TASK PROMPT: Leave out the pictures, and copy exactly the lines from the line with "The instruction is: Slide" through the last line of the data below.

SUPPLIED DATA:
= Beginning of Section =
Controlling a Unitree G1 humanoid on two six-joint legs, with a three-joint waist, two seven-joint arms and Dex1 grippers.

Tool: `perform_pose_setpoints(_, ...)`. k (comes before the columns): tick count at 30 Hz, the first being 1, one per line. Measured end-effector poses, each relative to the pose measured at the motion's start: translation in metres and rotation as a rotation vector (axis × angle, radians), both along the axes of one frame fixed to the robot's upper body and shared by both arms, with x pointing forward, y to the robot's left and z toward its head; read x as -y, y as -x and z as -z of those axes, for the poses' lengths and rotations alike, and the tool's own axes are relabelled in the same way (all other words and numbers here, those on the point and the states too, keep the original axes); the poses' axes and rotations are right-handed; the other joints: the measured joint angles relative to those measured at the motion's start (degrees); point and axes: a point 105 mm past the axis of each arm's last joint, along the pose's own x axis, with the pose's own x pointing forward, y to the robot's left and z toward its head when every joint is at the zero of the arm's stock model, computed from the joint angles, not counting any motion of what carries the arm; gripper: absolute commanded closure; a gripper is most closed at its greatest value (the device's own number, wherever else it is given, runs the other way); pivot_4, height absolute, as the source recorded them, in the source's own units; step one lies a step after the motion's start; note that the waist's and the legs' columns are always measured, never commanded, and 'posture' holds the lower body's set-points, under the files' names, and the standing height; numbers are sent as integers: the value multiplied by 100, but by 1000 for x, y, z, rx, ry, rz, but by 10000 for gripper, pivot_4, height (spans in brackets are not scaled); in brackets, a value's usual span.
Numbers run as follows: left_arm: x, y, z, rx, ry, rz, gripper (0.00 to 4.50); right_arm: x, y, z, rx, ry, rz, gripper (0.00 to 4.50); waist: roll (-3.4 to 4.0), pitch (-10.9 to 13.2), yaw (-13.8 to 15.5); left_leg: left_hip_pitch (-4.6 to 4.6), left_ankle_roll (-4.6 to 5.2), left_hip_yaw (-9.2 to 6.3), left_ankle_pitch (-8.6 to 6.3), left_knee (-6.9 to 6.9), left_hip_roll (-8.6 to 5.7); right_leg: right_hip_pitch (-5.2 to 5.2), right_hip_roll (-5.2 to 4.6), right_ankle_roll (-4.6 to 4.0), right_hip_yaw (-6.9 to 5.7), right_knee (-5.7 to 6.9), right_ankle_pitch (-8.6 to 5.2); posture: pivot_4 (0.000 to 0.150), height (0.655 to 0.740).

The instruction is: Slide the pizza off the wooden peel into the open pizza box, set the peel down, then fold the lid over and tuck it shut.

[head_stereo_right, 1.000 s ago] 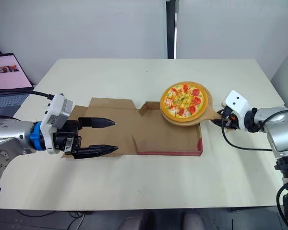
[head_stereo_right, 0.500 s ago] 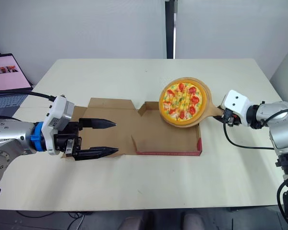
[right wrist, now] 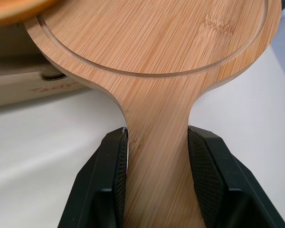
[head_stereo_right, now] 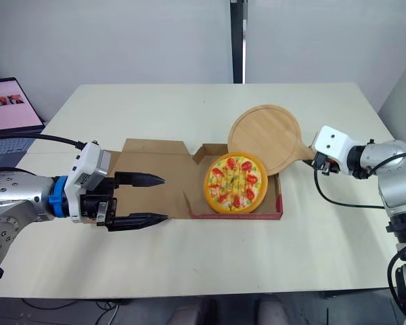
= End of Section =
SOLUTION TO THE PROBLEM:
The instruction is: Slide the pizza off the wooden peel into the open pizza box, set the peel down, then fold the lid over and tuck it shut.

[head_stereo_right, 1.000 s ago] 
[head_stereo_right, 0.500 s ago] 
[right wrist, now] 
[head_stereo_right, now] 

This concludes the answer to the exercise.